Last year I went with the idea of getting an electric for my birthday. I talked to a nice guy who showed me a few instruments and amps, but our conversation was had over the bluesy noodlings of yet another would-be soloist, bending his notes and flying up and down a pentatonic scale. I wanted to try one, but I chickened out. I drove home feeling strangely like a failure, and I told my wife it just wasn’t time.
I blame my childhood. I grew up in the 70s and 80s, when guitar heroes were much more a thing than they are today, and I came to see electric guitars in particular as a venue for measuring one’s virtuosic talent, comparing musicians the way I graded professional athletes. It was all so competitive even when I was just a fan. Once I started playing and struggled just to get a decent-sounding F chord, I quickly understood the magnitude of the challenge. I wanted to be good at this, but man that was going to take a lot of practice, perhaps more than I had time left in my life.
No matter; practice I did. Of course, I got better, as one does when you do something every day, even if for only a half-hour. My F chords started sounding less muddy, and my rhythm got steadier. My birthday rolled around again, my 60th this time. Back I went to the guitar store. On that day there were not one but two soloists, one of them, in his obligatory knit cap and waist-length hair, doing some crazy, pick-less speed playing. Hearing him, I thought, “I hate that shit.”
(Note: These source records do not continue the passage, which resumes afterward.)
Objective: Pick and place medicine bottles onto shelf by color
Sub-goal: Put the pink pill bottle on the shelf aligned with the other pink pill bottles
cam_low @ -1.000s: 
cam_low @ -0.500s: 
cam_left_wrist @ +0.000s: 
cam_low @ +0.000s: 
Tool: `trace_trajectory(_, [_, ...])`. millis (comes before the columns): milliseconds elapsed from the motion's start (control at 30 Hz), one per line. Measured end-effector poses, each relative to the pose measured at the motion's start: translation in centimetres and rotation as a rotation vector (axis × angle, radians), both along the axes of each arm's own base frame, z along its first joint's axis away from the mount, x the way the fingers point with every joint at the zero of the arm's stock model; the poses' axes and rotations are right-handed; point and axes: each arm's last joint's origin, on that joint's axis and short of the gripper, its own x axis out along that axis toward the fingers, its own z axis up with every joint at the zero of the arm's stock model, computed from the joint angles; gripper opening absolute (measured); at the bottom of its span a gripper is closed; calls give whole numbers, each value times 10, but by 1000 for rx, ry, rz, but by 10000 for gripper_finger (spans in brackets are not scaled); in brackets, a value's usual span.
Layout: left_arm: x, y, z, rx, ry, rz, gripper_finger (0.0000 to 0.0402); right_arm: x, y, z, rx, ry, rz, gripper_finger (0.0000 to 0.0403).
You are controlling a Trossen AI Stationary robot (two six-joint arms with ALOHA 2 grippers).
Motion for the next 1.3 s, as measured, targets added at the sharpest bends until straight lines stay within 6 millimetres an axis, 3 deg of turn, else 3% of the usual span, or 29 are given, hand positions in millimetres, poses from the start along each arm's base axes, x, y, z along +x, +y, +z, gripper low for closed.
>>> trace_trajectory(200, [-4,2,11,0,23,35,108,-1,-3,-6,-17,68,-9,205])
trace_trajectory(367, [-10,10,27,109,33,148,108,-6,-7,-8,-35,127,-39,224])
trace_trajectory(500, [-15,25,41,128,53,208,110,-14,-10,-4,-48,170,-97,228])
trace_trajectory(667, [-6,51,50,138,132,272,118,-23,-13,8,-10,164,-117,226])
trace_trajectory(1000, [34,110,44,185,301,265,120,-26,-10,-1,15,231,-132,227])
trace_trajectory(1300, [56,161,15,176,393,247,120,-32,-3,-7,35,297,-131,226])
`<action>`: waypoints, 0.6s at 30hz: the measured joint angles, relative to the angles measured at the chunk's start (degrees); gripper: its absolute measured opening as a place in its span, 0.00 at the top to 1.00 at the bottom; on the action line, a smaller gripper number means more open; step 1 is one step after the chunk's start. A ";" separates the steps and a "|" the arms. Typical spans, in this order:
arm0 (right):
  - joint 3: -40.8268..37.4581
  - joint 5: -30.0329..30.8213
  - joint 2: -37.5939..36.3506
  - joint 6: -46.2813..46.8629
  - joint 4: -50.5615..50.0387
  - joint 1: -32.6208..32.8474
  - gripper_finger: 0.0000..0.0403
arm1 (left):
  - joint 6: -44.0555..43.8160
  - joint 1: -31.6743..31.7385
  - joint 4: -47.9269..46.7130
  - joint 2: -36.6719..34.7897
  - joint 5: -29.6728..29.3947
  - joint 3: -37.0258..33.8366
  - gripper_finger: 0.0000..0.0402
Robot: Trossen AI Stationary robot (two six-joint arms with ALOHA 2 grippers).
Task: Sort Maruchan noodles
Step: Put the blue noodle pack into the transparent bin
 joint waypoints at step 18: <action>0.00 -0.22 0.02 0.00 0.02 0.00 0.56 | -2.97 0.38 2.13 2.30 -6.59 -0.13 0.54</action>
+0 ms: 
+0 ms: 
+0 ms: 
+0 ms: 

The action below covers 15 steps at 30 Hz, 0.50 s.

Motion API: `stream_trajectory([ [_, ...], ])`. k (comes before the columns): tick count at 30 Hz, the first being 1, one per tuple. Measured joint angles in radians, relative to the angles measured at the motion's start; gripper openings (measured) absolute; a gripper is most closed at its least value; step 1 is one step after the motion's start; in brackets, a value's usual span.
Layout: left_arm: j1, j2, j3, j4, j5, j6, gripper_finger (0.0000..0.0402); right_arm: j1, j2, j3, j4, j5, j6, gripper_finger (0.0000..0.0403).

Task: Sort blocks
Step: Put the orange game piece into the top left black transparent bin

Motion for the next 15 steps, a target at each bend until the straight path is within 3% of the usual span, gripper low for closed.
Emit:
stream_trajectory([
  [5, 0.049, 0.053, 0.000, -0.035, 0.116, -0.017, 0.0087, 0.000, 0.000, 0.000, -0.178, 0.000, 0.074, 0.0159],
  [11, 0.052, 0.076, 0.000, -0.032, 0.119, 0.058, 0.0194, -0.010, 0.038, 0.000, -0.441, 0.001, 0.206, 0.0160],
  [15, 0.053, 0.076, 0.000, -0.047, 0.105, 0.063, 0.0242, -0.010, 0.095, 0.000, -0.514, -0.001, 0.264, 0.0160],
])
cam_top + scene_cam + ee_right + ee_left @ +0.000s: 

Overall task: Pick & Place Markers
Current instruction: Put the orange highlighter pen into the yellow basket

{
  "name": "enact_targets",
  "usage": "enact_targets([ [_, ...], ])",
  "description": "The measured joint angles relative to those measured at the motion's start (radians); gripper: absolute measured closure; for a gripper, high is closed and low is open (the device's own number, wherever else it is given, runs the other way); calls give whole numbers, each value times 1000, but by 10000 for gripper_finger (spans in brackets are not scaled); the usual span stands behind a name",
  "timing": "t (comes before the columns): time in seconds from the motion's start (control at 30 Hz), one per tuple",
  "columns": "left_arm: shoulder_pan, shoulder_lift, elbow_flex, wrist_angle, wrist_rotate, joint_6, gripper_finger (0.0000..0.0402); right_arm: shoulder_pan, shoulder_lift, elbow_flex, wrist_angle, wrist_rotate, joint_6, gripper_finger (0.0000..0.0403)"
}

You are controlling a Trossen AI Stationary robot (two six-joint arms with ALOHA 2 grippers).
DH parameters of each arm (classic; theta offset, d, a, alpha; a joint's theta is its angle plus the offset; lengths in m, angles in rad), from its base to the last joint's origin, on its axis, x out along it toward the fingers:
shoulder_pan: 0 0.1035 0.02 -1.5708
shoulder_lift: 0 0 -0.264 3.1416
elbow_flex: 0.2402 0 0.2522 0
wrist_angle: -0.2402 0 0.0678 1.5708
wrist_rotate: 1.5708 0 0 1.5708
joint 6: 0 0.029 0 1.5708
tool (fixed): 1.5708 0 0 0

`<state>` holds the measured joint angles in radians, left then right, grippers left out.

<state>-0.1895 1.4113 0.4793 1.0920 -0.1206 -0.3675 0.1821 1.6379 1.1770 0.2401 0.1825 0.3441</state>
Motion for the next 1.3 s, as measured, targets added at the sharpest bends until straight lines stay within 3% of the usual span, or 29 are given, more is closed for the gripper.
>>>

To be clear – he was skilled. I couldn’t even attempt what he was doing, and I had no doubt his band is better for what he brought to it. But his playing was not my cup of tea, and this time I found a used Stratocaster, sat on a stool, plugged in, and started strumming. God, I loved how that F sounded. I strummed and strummed, and even though my amp was turned down low, I could no longer hear the soloists. You have to block them out, you have to block everybody out, if you want to hear your song.